Confession of a Social Media Addict

This story courtesy of SMAA (Social Media Addicts Anonymous)

*names have been changed to protect the innocent

“Hello, my name is Spartacus* and I’m a social media addict.

I’m still not sure how I got here. I’m an average guy. I enjoy keeping up with the new technologies, pretty much like anyone. As a good netizen, I upgrade my browser regularly. I’m pro open-source. I even know a little more than ‘normal’ about SEO and some of those things.

My experimentation with social media started as just that, harmless experimentation, almost 15 years ago. I still remember my AOL account circa 1994 and that first high of chat room dialogue. Today I have Facebook and LinkedIn accounts. I signed up for Twitter. And yes, I blog.

But I thought I had it all under control.

I thought I could stop any time.

I never thought it would lead to addiction.

Now, every day, I have to feed the digital dragon as I chase tiny URLs, neurotically update my own status, and try to keep abreast of everything coming my way.

It’s funny though, I remember using technology to avoid the barrage of advertising messages we’re all pummeled with. Technology was going to set us free. It was going to save us from all the noise we didn’t want to hear.

It’s ironic to me that now I have hundreds of friends who I’ve volunteered to hear from and the accumulation of all their input is just noise again. I can’t possibly keep up with it all. I miss more than I see.

But I can’t stop myself. I’m afraid I’ll miss the one important thing among the hundreds of silly details that come across my screen. I’ve come to crave comments too. I feel depression set in when my Facebook status goes unnoticed. It feel like being invisible.

Well, now all this social media stuff is getting in the way of my life. It’s interrupting me at work. I’m all ADHD now. I can’t focus on anything because every 2 minutes I get a tweet or an email or just an impulse to check in with Facebook.

And it’s not only at work. When I should be playing with my kids I sneak back for a Facebook fix or a quick hit of Twitter. I find it nearly impossible to just go up to bed. I have to check in, one last time. And first thing in the morning, yup, I check in again. I even Tweeted from the toilet once. Not about being on the toilet, but from there. Can you believe that? It’s crazy. It’s ruling my life.
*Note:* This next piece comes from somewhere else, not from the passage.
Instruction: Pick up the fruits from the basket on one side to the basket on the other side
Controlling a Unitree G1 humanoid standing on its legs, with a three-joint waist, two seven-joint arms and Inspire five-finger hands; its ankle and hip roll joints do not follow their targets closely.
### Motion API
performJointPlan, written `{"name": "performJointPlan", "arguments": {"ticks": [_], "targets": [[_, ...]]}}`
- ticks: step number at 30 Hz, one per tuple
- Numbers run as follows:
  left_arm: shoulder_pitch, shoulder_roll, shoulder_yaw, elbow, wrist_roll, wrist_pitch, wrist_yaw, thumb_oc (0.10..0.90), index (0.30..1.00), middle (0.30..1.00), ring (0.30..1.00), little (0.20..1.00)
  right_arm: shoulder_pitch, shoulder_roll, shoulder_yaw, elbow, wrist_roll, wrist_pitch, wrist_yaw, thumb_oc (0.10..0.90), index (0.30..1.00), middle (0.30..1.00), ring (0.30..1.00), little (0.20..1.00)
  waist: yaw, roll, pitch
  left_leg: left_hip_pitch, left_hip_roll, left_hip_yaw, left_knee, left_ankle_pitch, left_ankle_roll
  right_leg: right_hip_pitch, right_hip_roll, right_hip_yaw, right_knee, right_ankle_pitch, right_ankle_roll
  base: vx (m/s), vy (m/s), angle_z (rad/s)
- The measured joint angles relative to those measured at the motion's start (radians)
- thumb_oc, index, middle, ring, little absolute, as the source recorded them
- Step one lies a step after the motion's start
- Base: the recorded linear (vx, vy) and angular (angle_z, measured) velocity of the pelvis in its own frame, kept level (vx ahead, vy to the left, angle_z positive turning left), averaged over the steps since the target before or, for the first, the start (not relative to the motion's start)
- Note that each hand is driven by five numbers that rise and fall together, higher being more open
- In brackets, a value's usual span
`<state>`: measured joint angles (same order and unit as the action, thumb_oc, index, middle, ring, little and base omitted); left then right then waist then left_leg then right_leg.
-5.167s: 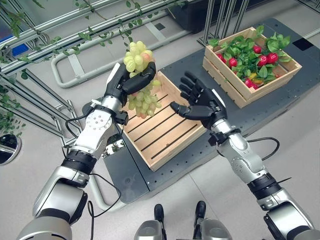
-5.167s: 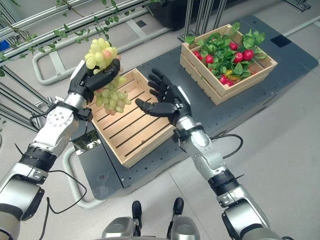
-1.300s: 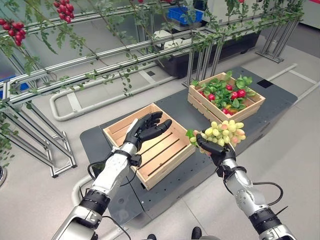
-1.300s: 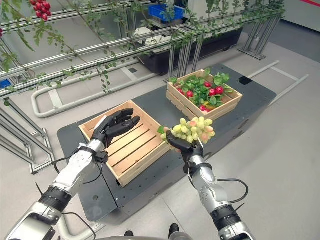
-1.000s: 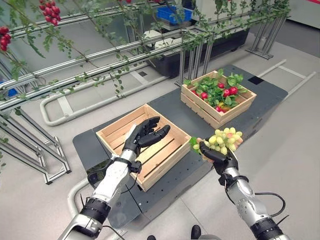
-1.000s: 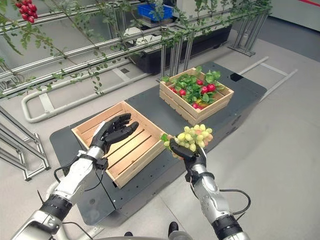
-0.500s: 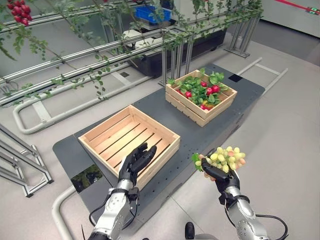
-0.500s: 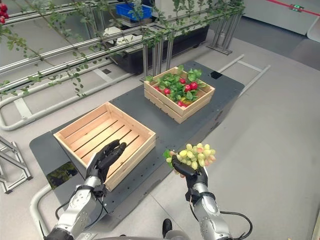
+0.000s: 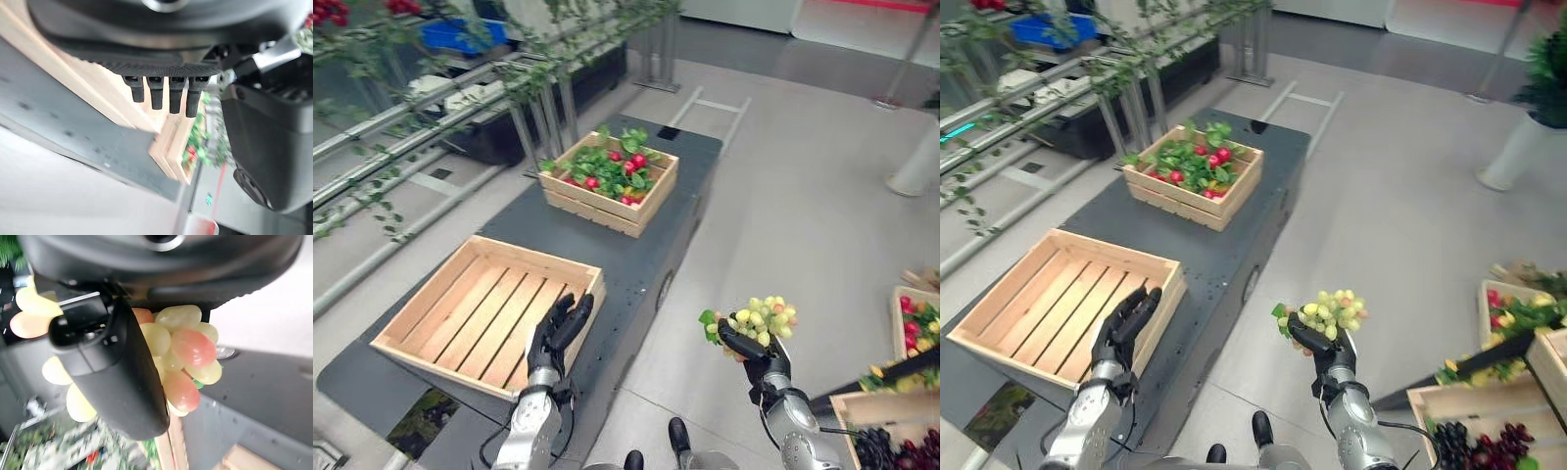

The trouble is, getting hooked was too easy. Friending is a lot like drinking shots. Each friend accepted with a quick click was followed by an initial moment of warm connection. These friends just went down so smooth. And the more friends I collected online, the more at ease I felt in myself. The more comfortable. The more cool and with-it.

But before I knew it, I had hundreds of friends and connections. Without warning, all those shots of friendship started to overload and made me dizzy. Even a little nauseous.

I tried to quit, but all my friends were doing it. Do you know how hard it is to be social when everyone else is friending and Tweeting and you’re not? It’s impossible in this day and age.

So here I am. A shell of the person I used to be. I get less done. Talk to fewer people. Compulsively fiddle with buttons. I spend hours staring at some screen, large or small. And for what? Am I any wiser? Is my career any further along? Is my family any better off? Am I really any better for all this time spent doing this stuff? No, not really.

And worse, it’s getting harder to feel that connection high now. Just friending doesn’t do it anymore. The Tweets seem a little boring now. I’m starting to look for new iPhone apps or software or services or widgets to give me that jolt again.

I don’t know how it happened. I don’t know when I lost control. I don’t know when I crossed the line. My intentions were good. I just wanted to have a little fun. To hang out. To let go and live a little. To connect with people. To feel liked and important.

And now here I am, in front of all of you, confessing this weakness that’s overtaken my life.

I have a problem, and I’m admitting it. And they say that’s the first step to recovery.